Raqueirão de meu deus do céu
E o que é Juliano Cazarré atuando (Ver Febre do Rato e Cerra Pelada), o que é a cara desse homem, o corpo, os braços, as pernas (as pernas), o abdome, a (parei)! Ele tem uma beleza rústica, forte, que não pede licença, e nem se desculpa (safadeza, da porra, homi te dana), e que assenta com perfeição ao cenário quente e árido do agreste, as cercas e os bois (que parecem ter sido inventados para as lentes de Diego Garcia). Se a beleza desse homem fosse um palavrão seria ‘Febe Tife’ ou ‘Grenguena dos Inferno’ dito com agonia de dentes trincados. E mesmo assim ele consegue criar um personagem delicado, genuíno, sublime exatamente como o filme é. Sem nenhum exagero.
Cacá vai virar meme, abestado
Eu não poderia deixar de comentar Cacá (Alyne Santana, que é de Santa Cruz do Capibaribe), que pra mim se tornou ídolo, inspiração, referencial. Não é uma tendência, Cacá é muito mais que um estilo, Cacá é uma filosofia de viver… Brincadeiras à parte Cacá na verdade sou eu, ou é você, ou é aquele primo, aquela tia, o nosso avô. Cacá e sua mãe (Maeve Jinkings) são o ícone da maneira como o nordestino se trata, tem amor, tem carinho, não tem delicadeza, não tem meia boca.
O filme mantém um mesmo ritmo lento do começo ao fim, com cerca de uma hora e trinta de duração quando chega ao fim você não acredita que se passaram 15 minutos. Belo, sublime, delicado, verdadeiro Boi Neon é o 3º longa de Gabriel Mascaro, seu primeiro foi o documentário Domesticas (onde os patrões eram convidados a filmar suas empregadas) e em seguida Ventos de Agosto.
Prêmios
Melhor Filme: Festival do Rio
Melhor Roteiro: Festival do Rio
Melhor Atriz Coadj: Festival do Rio
Prêmio Especial: Festival de Veneza
Mensão Honrosa: Toronto Film Festival
Melhor Filme: Adelaide Film Festival
Melhor Filmes: Warsaw Film Festival
Prêmio da Crítica: Hamburg Film Festival
Prêmio da Crítica: Panorama de Cinema
Prêmio Especial: Panorama Cinema
Prêmio Ficunam: Panorama Cinema
Mensão Honrosa: Panorama Cinema
Bruno Melo é estudante e pesquisador da graduação de Arte e Mídia – UFCG-PB. É ator e já atuou, produziu e dirigiu algumas peças na cidade de Santa Cruz do Capibaribe.

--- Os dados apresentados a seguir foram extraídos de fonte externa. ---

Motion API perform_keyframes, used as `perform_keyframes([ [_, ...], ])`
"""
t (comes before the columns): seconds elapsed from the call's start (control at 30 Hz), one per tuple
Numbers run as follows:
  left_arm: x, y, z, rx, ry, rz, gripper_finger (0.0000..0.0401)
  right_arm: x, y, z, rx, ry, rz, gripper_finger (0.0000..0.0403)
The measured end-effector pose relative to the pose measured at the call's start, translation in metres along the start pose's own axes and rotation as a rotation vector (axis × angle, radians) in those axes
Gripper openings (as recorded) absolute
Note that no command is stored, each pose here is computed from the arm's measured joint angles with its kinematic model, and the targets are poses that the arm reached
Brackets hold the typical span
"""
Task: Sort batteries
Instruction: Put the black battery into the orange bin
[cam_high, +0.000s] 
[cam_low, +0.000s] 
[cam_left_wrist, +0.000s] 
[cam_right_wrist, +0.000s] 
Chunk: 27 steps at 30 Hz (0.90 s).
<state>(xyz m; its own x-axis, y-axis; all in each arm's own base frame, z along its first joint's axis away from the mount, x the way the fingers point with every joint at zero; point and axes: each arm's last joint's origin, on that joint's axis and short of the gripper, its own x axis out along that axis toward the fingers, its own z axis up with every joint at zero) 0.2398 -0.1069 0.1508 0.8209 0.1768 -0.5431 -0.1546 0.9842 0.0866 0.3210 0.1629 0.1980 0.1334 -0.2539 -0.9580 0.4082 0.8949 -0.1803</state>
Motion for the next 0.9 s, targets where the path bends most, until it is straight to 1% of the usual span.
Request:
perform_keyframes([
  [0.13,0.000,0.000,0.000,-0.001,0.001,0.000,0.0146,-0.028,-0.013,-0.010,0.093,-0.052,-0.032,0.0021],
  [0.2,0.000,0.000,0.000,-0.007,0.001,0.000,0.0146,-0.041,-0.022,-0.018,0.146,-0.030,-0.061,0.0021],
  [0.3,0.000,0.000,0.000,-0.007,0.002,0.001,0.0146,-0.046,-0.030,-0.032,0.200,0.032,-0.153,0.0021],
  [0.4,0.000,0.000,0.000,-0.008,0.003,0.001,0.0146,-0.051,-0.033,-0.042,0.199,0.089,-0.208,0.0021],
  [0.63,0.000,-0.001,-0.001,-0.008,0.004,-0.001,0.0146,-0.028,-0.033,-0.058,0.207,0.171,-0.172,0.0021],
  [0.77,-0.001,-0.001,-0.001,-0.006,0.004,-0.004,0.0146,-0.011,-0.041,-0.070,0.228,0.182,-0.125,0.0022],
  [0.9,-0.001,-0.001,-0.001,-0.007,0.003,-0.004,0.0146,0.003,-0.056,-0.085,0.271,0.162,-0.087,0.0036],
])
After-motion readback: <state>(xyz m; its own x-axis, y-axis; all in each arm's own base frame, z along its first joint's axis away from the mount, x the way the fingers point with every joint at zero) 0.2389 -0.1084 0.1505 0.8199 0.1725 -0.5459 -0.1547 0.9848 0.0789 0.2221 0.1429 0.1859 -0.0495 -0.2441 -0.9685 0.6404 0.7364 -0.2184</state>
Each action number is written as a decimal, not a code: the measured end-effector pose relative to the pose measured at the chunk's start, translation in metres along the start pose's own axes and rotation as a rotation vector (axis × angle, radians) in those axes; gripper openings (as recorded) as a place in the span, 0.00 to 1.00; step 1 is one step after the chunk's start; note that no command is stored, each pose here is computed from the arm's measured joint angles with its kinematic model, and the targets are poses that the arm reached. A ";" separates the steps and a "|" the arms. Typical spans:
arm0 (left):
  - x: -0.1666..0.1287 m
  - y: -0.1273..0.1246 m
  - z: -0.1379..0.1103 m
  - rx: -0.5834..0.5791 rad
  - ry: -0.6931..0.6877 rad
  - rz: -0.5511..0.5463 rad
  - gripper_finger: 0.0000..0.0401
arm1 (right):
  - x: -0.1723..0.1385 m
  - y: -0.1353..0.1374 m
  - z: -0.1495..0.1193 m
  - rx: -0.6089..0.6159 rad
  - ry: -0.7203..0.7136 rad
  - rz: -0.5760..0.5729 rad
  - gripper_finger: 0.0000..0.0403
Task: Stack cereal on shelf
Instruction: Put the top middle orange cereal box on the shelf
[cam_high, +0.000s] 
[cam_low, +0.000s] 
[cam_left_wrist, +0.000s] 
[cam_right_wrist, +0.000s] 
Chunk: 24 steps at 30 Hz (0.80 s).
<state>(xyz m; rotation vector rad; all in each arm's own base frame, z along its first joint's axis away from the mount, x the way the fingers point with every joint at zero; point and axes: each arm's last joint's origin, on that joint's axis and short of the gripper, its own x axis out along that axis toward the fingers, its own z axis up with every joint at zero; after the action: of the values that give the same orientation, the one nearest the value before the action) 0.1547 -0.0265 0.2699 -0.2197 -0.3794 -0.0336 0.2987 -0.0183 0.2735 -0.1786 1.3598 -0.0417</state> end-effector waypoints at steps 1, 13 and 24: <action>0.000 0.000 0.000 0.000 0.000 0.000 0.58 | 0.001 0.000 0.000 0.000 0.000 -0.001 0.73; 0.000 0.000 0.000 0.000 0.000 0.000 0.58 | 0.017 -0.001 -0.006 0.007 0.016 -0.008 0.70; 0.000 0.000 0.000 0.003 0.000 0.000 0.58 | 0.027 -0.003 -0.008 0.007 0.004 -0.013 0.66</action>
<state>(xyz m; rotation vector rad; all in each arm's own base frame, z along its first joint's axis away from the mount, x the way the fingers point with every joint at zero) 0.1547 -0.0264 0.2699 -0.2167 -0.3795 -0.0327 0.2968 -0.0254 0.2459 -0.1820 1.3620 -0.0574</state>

Participa desde 2013 na produção do Festival Atos de Teatro Universitário do curso de Arte e Mídia e em produções multimídias e trabalhos de conclusão do curso, como instalações artísticas, peças teatrais, videoclipes, como assistente de arte e produtor. É idealizador de um projeto do amanhã: o Jogar Teatro com aulas aos sábados na Usina 321.